Information shown:

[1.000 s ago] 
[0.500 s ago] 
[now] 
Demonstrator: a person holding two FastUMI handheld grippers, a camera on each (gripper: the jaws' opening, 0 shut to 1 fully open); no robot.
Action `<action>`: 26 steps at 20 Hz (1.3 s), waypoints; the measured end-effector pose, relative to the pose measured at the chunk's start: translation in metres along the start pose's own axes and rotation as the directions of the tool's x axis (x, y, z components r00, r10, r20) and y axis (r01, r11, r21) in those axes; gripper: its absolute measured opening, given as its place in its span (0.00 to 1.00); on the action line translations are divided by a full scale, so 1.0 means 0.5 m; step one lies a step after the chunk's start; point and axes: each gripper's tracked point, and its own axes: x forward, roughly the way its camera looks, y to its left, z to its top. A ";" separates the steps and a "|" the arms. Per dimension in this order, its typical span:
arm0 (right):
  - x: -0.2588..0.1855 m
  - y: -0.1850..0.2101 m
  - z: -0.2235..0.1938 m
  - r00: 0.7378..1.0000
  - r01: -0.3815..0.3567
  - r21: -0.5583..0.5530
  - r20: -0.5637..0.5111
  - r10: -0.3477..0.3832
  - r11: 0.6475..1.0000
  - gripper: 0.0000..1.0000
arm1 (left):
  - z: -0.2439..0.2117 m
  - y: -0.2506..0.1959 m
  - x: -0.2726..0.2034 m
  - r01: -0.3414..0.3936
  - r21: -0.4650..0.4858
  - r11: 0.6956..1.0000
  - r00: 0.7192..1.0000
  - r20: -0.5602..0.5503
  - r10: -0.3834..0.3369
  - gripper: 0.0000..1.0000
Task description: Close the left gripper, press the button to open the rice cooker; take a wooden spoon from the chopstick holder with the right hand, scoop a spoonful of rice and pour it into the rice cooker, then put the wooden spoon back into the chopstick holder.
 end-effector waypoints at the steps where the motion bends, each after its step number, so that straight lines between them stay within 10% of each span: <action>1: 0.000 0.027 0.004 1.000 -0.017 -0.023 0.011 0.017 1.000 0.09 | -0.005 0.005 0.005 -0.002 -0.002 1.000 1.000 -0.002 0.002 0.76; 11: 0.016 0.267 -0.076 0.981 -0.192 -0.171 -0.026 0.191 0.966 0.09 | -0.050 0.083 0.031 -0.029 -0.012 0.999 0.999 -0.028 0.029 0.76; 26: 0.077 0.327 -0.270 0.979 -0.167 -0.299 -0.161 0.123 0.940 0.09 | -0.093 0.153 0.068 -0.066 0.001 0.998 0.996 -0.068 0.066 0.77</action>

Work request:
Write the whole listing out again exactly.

Result of the exercise:
[1.000 s ago] 
[0.500 s ago] 
[now] 
Demonstrator: a person holding two FastUMI handheld grippers, a camera on each (gripper: the jaws' opening, 0 shut to 1 fully open); no robot.
Action `<action>`: 26 steps at 20 Hz (1.3 s), waypoints; the measured end-effector pose, relative to the pose measured at the chunk's start: translation in metres along the start pose's own axes and rotation as the directions of the tool's x axis (x, y, z components r00, r10, r20) and y axis (r01, r11, r21) in those axes; gripper: its absolute measured opening, given as its place in its span (0.00 to 1.00); on the action line translations are divided by a full scale, so 1.0 means 0.5 m; step one lies a step after the chunk's start; point and axes: each gripper's tracked point, and its own axes: x forward, roughly the way its camera looks, y to its left, z to its top. A ";" separates the steps and a "|" the arms. Per dimension in this order, its typical span:
arm0 (right):
  - x: -0.2588..0.1855 m
  - y: -0.1850..0.2101 m
  - z: -0.2235..0.1938 m
  - r00: 0.7378..1.0000
  - r01: -0.3815..0.3567
  - r21: -0.5583..0.5530
  - r20: -0.5637..0.5111
  - r10: -0.3477..0.3832
  - r11: 0.6475..1.0000
  - gripper: 0.0000..1.0000
arm1 (left):
  - z: -0.2439..0.2117 m
  - y: -0.2506..0.1959 m
  - x: -0.2726..0.2034 m
  - r01: -0.3414..0.3936
  - r21: -0.4650..0.4858
  - r11: 0.6956..1.0000
  - r00: 0.7192..1.0000
  - r20: -0.5602..0.5503
  - r10: -0.3834..0.3369
  - gripper: 0.0000..1.0000
Task description: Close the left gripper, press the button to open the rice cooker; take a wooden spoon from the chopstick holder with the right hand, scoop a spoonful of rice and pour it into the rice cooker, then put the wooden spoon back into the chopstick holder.
 end-effector waypoints at the steps where the motion bends, each after its step number, so that straight lines between them stay within 10% of each span: <action>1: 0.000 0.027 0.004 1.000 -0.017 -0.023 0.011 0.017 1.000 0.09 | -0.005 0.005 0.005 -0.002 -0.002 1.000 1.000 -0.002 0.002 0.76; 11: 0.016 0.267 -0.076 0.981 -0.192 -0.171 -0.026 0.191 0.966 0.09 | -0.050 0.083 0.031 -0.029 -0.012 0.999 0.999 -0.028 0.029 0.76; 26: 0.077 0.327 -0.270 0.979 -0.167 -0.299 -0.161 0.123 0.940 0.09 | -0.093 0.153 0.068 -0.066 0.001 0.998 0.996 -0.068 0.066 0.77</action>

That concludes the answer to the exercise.